Quote the entries below from the line with "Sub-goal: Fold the" through the line with "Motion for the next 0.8", both ends included, and only those lines.

**Material provided:**
┄┄┄┄┄┄

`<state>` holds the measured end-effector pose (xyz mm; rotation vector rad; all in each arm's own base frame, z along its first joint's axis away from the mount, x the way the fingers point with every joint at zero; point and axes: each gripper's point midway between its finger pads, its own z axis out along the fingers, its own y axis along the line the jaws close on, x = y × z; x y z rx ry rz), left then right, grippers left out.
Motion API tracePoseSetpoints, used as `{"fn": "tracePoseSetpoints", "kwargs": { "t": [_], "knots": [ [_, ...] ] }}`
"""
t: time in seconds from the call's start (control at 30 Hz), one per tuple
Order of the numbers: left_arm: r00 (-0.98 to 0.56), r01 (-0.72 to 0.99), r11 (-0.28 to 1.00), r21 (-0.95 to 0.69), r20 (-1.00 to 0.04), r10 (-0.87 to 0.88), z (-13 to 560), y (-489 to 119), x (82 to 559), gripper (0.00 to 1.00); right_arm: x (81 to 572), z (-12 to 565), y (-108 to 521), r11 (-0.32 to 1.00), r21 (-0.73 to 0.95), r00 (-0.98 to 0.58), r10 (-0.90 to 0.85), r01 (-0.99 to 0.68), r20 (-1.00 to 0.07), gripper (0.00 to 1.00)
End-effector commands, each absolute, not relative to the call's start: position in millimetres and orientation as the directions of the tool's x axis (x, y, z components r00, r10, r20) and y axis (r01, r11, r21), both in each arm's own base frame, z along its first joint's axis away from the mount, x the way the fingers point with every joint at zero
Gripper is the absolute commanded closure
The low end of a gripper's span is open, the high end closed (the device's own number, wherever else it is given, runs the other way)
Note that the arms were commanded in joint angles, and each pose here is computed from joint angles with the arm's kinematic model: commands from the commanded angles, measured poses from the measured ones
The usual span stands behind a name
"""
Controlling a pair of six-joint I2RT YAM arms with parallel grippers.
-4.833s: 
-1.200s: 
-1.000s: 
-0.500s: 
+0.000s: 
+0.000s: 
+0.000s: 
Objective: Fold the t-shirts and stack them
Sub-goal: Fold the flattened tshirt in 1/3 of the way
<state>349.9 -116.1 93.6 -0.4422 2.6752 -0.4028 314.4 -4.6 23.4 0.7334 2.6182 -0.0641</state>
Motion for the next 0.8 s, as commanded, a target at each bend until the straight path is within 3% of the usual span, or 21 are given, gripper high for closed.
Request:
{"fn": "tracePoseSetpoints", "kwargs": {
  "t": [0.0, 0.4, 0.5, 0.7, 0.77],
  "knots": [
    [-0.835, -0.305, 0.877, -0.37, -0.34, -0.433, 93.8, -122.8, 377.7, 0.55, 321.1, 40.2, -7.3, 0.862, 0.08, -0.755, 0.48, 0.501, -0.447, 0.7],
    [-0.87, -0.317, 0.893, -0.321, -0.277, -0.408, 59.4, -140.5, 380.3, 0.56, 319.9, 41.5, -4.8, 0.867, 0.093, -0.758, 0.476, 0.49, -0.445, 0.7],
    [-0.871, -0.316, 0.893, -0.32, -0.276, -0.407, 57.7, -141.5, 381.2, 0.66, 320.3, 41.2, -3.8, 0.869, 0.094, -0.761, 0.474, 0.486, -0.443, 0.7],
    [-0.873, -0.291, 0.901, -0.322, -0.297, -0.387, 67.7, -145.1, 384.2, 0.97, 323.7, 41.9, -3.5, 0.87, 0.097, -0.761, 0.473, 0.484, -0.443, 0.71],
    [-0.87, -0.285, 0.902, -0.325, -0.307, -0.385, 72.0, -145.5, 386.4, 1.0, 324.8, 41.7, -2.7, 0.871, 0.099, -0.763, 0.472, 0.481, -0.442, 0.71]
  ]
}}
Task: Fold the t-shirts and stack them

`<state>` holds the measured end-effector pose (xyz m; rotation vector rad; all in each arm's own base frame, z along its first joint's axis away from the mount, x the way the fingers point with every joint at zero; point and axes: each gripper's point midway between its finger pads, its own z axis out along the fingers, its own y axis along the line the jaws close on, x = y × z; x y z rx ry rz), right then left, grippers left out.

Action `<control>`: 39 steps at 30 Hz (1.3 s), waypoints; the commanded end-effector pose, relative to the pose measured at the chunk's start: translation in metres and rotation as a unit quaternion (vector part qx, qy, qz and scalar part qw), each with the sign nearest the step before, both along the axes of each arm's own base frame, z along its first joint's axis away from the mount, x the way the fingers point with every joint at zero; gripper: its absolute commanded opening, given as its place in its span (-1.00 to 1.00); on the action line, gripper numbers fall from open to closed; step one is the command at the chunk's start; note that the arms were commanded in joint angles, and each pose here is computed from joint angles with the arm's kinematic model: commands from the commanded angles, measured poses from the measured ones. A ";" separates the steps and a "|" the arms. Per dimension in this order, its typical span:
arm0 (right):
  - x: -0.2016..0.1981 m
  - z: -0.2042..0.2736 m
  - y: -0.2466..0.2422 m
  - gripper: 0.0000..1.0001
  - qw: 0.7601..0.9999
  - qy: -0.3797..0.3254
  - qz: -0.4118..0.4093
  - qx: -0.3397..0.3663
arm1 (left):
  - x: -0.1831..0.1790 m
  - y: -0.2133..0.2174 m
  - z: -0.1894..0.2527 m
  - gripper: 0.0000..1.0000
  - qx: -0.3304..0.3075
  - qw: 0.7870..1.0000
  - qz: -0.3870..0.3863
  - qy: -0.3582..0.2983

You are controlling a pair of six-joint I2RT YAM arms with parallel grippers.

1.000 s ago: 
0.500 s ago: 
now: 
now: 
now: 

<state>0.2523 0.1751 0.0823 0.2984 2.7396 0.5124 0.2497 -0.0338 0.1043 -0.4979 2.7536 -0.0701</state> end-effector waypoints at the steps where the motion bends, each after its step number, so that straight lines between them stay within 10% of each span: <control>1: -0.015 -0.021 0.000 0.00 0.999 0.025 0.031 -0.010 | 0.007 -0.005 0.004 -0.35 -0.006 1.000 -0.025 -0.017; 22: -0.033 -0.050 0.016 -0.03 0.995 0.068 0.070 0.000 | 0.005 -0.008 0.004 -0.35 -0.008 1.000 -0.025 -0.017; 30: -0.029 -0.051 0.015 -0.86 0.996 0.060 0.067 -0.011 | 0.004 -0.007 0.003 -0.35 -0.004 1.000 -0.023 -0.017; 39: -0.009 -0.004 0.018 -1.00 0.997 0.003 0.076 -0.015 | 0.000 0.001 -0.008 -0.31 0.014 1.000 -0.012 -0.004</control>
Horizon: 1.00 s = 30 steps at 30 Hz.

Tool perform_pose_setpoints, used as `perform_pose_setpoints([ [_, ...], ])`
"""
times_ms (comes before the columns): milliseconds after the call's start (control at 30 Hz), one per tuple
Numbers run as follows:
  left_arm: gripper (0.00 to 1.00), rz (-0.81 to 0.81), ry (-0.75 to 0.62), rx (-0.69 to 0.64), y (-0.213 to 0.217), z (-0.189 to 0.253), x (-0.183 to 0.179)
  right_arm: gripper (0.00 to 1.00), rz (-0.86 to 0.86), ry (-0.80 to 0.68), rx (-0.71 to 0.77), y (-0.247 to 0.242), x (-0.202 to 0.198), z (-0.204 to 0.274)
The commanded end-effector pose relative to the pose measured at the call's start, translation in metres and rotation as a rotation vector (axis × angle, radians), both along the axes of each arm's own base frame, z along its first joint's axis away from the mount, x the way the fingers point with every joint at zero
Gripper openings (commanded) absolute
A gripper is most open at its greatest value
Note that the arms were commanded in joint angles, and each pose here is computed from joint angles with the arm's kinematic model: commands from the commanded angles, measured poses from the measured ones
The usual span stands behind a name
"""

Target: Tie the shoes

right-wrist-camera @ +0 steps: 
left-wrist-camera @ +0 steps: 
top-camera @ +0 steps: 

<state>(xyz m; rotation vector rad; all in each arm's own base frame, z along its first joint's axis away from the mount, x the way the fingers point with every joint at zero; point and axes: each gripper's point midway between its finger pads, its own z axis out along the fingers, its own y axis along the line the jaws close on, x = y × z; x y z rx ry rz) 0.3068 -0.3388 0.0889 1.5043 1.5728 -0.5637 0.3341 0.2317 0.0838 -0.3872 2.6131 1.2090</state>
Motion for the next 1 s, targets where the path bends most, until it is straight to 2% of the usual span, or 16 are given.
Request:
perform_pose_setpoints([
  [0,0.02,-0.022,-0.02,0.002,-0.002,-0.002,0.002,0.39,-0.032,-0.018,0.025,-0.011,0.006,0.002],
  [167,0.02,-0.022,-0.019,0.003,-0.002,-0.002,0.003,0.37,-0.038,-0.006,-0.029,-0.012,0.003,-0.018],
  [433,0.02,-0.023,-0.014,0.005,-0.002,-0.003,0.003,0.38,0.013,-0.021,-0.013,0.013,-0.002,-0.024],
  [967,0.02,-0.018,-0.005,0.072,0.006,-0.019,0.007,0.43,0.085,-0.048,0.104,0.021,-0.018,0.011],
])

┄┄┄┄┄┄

**Solution for this task:**
Sub-goal: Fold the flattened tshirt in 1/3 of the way
<state>349.9 -116.1 93.6 -0.4422 2.6752 -0.4028 314.4 -4.6 23.4 0.7334 2.6182 -0.0641</state>
Motion for the next 0.8 s, as commanded, a target at each bend until the straight path is within 3% of the usual span, or 21 are given, gripper high for closed.

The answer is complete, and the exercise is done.